▸ **WHAT THE TASK ASKS**
Please copy every record below exactly, but leave the pictures out.

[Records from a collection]
--- --- ---
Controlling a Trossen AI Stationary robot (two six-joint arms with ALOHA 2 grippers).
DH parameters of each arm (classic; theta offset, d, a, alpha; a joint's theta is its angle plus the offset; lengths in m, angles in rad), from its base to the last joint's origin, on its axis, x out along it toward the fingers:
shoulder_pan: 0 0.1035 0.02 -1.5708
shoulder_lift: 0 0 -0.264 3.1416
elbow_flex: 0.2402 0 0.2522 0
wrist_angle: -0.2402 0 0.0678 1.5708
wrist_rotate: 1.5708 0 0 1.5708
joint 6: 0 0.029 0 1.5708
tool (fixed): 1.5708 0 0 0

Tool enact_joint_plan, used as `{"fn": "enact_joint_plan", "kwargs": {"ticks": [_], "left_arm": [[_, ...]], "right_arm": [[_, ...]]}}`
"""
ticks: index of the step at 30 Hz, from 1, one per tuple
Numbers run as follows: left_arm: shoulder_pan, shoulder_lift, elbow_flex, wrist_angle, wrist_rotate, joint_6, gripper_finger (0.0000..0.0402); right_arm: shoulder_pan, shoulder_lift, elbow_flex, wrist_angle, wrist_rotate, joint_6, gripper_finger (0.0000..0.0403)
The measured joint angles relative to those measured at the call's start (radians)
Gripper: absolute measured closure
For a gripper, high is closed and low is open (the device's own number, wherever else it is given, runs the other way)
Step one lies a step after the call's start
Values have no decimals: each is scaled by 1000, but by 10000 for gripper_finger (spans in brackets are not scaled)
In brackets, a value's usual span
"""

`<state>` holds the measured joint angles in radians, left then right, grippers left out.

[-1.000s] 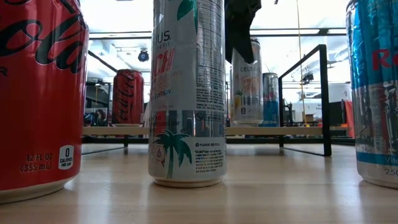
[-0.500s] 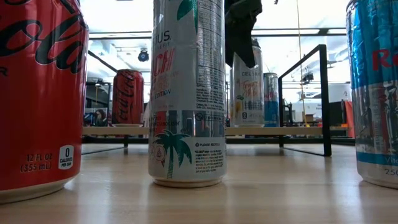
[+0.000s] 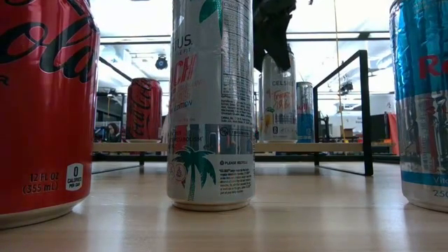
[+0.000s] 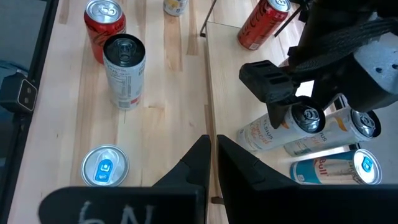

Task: Place canned beverage on shelf
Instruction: Put the right white and yellow soda can on the shelf aligned with the other white and yellow soda can

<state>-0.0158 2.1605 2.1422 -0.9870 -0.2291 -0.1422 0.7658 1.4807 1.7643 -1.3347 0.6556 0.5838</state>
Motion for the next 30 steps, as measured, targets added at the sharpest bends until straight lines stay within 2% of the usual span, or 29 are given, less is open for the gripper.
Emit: {"fn": "enact_joint_plan", "kwargs": {"ticks": [10,17,30], "left_arm": [[-14,-1,126,-131,-8,57,90],[-60,-18,211,-180,-147,121,94],[-245,-143,194,-138,-309,155,166]], "right_arm": [[0,0,-4,17,29,19,385],[0,0,-15,19,89,66,385],[-14,39,-67,113,161,35,385]]}}
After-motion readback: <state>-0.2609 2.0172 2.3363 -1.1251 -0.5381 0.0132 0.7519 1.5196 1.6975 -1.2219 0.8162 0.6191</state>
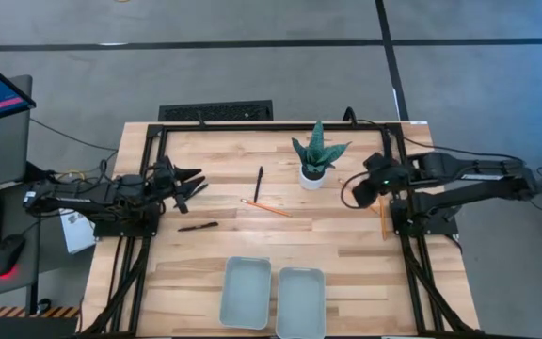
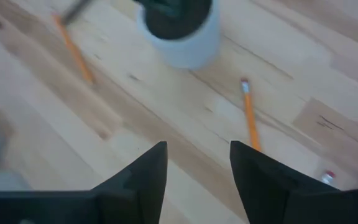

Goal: Sort pens & pencils
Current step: Put the middle pencil into the right gray bin

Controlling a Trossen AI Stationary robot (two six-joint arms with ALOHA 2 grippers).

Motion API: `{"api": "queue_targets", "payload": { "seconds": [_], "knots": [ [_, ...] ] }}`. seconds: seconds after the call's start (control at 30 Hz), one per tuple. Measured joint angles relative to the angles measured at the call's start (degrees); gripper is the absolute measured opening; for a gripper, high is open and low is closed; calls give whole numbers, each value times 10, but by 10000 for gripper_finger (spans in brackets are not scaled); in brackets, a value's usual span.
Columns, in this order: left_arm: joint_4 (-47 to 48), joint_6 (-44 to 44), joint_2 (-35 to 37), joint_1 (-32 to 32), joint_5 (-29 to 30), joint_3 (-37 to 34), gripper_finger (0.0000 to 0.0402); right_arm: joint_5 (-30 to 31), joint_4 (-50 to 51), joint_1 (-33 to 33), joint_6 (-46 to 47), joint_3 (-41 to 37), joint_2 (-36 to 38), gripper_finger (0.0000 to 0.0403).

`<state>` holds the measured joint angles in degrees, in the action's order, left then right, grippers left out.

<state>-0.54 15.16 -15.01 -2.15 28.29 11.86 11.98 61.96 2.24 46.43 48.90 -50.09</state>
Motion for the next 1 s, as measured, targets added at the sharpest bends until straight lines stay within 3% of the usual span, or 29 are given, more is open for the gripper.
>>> {"api": "queue_targets", "payload": {
  "seconds": [0.23, 0.5, 0.63, 1.0],
  "knots": [
    [-1, 8, 2, 0, 0, 0, 133, 2, 39, 58, -4, 0, -80, 241],
    [13, 33, 1, 0, 0, 0, 133, 1, 48, 118, -54, 0, -106, 245],
    [24, 46, 1, 0, -1, 0, 133, 6, 72, 129, -118, 0, -106, 245],
    [42, 55, 1, 0, 4, 0, 133, 9, 80, 108, -140, 0, -107, 244]
  ]
}}
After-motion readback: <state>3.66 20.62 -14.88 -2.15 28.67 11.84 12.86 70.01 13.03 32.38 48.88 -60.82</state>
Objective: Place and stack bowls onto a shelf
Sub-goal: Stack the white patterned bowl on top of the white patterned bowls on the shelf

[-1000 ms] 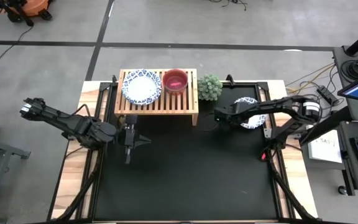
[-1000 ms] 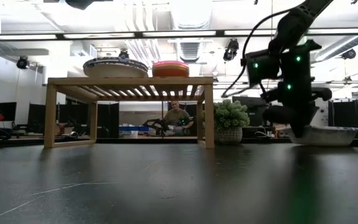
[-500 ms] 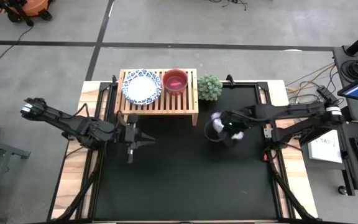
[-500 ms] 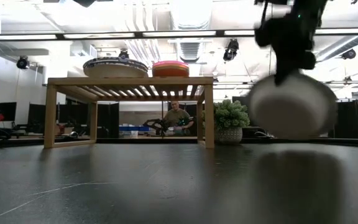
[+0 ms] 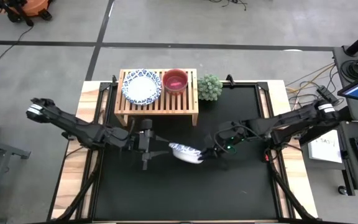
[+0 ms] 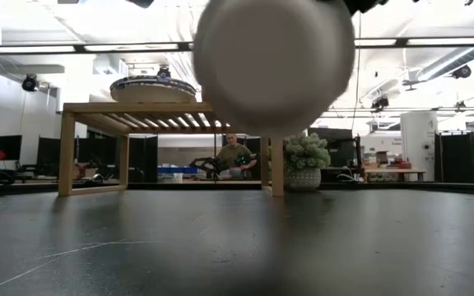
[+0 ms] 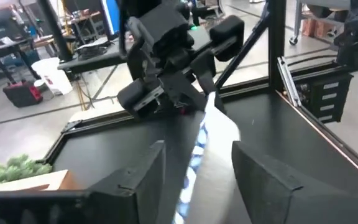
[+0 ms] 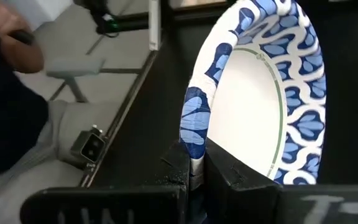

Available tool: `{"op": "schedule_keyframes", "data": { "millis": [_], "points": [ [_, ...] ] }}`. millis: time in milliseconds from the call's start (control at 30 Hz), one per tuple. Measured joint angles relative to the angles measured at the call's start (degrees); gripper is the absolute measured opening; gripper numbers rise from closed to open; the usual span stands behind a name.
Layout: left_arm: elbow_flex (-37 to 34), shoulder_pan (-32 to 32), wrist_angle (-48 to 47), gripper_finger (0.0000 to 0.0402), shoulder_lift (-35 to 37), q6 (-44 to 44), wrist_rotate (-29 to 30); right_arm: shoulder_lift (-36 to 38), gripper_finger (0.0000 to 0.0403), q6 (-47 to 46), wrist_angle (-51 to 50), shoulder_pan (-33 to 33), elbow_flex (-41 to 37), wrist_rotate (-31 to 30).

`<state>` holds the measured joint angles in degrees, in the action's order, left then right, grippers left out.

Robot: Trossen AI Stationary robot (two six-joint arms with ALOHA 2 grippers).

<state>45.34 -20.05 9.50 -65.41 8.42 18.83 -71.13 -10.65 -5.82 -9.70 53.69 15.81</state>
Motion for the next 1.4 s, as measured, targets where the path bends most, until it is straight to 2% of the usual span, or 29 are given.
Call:
{"op": "schedule_keyframes", "data": {
  "millis": [167,433,667,800,933,1033,1233,1400],
  "points": [
    [0.0,0.0,2.1,0.0179,-4.0,0.2,-3.9,-4.5,0.0012,2.3,3.0,0.1,0.6,2.2],
    [-0.1,0.1,4.4,0.0162,-8.3,-0.6,-3.4,-8.8,0.0012,4.2,3.1,0.1,3.0,2.7],
    [-0.1,0.2,4.3,0.0141,-10.1,-1.9,-3.4,-9.3,0.0012,5.7,3.2,0.1,4.1,2.7],
    [-0.1,0.2,4.2,0.0117,-10.1,-1.8,-3.4,-9.1,0.0012,6.1,3.4,0.1,4.2,2.7],
    [-0.1,0.2,4.1,0.0061,-10.0,-1.5,-3.4,-9.3,0.0015,5.7,4.1,0.2,4.2,2.2],
    [-0.1,0.2,4.1,0.0012,-9.9,-1.4,-3.5,-9.7,0.0033,5.5,4.9,0.3,4.2,2.2],
    [-0.1,-0.1,4.3,0.0002,-9.3,-1.4,-3.5,-7.8,0.0102,7.5,6.1,0.4,4.2,2.1],
    [-0.1,-0.6,3.6,0.0001,-7.0,0.3,-8.0,-2.9,0.0165,7.8,6.2,0.7,4.2,2.2]
  ]
}}
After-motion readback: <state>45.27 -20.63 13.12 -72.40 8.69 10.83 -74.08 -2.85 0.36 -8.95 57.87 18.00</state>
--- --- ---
▸ **WRITTEN REPLY**
Controlling a Trossen AI Stationary robot (two six-joint arms with ALOHA 2 grippers).
DH parameters of each arm (classic; theta offset, d, a, alpha; a joint's theta is its angle plus the offset; lengths in m, angles in rad), from its base to the last joint's origin, on its axis, x out along it toward the fingers:
shoulder_pan: 0 0.1035 0.02 -1.5708
shoulder_lift: 0 0 -0.264 3.1416
elbow_flex: 0.2402 0 0.2522 0
wrist_angle: -0.2402 0 0.0678 1.5708
wrist_rotate: 1.5708 0 0 1.5708
joint 6: 0 0.029 0 1.5708
tool (fixed): 1.5708 0 0 0

Tool enact_joint_plan, used as `{"fn": "enact_joint_plan", "kwargs": {"ticks": [_], "left_arm": [[_, ...]], "right_arm": [[_, ...]]}}`
"""
ticks: index of the step at 30 Hz, from 1, one per tuple
Numbers run as follows: left_arm: shoulder_pan, shoulder_lift, elbow_flex, wrist_angle, wrist_rotate, joint_6, gripper_finger (0.0000..0.0402); right_arm: shoulder_pan, shoulder_lift, elbow_flex, wrist_angle, wrist_rotate, joint_6, gripper_finger (0.0000..0.0403)
The measured joint angles relative to those measured at the call's start (radians)
Gripper: absolute measured closure
For a gripper, high is closed and low is open (the device's own number, wherever else it is given, runs the other way)
Step one lies a step after the call's start
Values have no decimals: each is scaled by 1000, but by 10000 for gripper_finger (spans in brackets are not scaled)
In brackets, a value's usual span
"""

`<state>` holds the measured joint angles in radians, left then right, grippers left out.

[-1.000s] 
[-0.500s] 
[+0.000s] 
[+0.000s] 

Task: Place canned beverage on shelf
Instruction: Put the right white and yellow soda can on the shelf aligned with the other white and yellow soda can

<state>-0.0158 2.1605 2.1422 -0.9870 -0.2291 -0.1422 0.7658 1.4807 1.7643 -1.3347 0.6556 0.5838</state>
Motion for the next 30 steps, as measured, targets added at the sharpest bends until straight lines stay within 2% of the usual span, or 29 are given, less is open for the gripper.
Emit: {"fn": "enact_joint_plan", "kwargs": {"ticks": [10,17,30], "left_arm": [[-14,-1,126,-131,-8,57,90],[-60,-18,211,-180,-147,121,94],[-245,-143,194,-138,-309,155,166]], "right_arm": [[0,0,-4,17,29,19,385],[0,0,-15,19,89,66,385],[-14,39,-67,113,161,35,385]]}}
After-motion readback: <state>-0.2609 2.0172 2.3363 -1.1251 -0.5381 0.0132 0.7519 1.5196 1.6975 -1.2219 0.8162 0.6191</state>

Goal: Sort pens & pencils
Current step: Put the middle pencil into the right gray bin

Controlling a Trossen AI Stationary robot (two six-joint arms with ALOHA 2 grippers).

Motion API: `{"api": "queue_targets", "payload": { "seconds": [_], "knots": [ [_, ...] ] }}`. seconds: seconds after the call's start (control at 30 Hz), one per tuple. Measured joint angles relative to the angles measured at the call's start (degrees); gripper is the absolute measured opening; for a gripper, high is open and low is closed; calls give whole numbers, each value times 10, but by 10000 for gripper_finger (spans in brackets are not scaled); in brackets, a value's usual span.
Columns, in this order: left_arm: joint_4 (-47 to 48), joint_6 (-44 to 44), joint_2 (-35 to 37), joint_1 (-32 to 32), joint_5 (-29 to 30), joint_3 (-37 to 34), gripper_finger (0.0000 to 0.0402); right_arm: joint_5 (-30 to 31), joint_4 (-50 to 51), joint_1 (-33 to 33), joint_6 (-46 to 47), joint_3 (-41 to 37), joint_2 (-36 to 38), gripper_finger (0.0000 to 0.0403).

`<state>` holds the measured joint angles in degrees, in the action's order, left then right, grippers left out.

<state>-0.54 15.16 -15.01 -2.15 28.29 11.86 11.98 61.96 2.24 46.43 48.90 -50.09</state>
Motion for the next 1 s, as measured, targets added at the sharpest bends until straight lines stay within 3% of the usual span, or 29 are given, more is open for the gripper.
>>> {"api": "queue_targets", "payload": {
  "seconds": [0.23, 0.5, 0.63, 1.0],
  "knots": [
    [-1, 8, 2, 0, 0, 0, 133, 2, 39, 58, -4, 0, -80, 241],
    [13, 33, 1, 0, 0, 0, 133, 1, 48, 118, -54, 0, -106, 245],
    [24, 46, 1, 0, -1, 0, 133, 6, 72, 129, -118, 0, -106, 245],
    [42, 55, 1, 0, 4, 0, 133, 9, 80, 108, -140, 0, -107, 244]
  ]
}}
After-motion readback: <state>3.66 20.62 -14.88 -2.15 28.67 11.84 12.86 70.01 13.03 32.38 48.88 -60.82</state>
Objective: Place and stack bowls onto a shelf
Sub-goal: Stack the white patterned bowl on top of the white patterned bowls on the shelf

[-1000 ms] 
[-1000 ms] 
[-500 ms] 
[-500 ms] 
[+0 ms] 
[+0 ms] 
[+0 ms] 
[+0 ms] 

Available tool: `{"op": "schedule_keyframes", "data": { "millis": [_], "points": [ [_, ...] ] }}`. millis: time in milliseconds from the call's start (control at 30 Hz), one per tuple. Measured joint angles relative to the angles measured at the call's start (degrees); gripper is the absolute measured opening; gripper numbers rise from closed to open; the usual span stands behind a name.
Layout: left_arm: elbow_flex (-37 to 34), shoulder_pan (-32 to 32), wrist_angle (-48 to 47), gripper_finger (0.0000 to 0.0402), shoulder_lift (-35 to 37), q6 (-44 to 44), wrist_rotate (-29 to 30); right_arm: shoulder_lift (-36 to 38), gripper_finger (0.0000 to 0.0403), q6 (-47 to 46), wrist_angle (-51 to 50), shoulder_pan (-33 to 33), elbow_flex (-41 to 37), wrist_rotate (-31 to 30).

`<state>` holds the measured joint angles in degrees, in the action's order, left then right, grippers left out.

Robot: Trossen AI Stationary robot (two six-joint arms with ALOHA 2 grippers).

<state>45.34 -20.05 9.50 -65.41 8.42 18.83 -71.13 -10.65 -5.82 -9.70 53.69 15.81</state>
Motion for the next 1.4 s, as measured, targets where the path bends most, until it is straight to 2% of the usual span, or 29 are given.
Call:
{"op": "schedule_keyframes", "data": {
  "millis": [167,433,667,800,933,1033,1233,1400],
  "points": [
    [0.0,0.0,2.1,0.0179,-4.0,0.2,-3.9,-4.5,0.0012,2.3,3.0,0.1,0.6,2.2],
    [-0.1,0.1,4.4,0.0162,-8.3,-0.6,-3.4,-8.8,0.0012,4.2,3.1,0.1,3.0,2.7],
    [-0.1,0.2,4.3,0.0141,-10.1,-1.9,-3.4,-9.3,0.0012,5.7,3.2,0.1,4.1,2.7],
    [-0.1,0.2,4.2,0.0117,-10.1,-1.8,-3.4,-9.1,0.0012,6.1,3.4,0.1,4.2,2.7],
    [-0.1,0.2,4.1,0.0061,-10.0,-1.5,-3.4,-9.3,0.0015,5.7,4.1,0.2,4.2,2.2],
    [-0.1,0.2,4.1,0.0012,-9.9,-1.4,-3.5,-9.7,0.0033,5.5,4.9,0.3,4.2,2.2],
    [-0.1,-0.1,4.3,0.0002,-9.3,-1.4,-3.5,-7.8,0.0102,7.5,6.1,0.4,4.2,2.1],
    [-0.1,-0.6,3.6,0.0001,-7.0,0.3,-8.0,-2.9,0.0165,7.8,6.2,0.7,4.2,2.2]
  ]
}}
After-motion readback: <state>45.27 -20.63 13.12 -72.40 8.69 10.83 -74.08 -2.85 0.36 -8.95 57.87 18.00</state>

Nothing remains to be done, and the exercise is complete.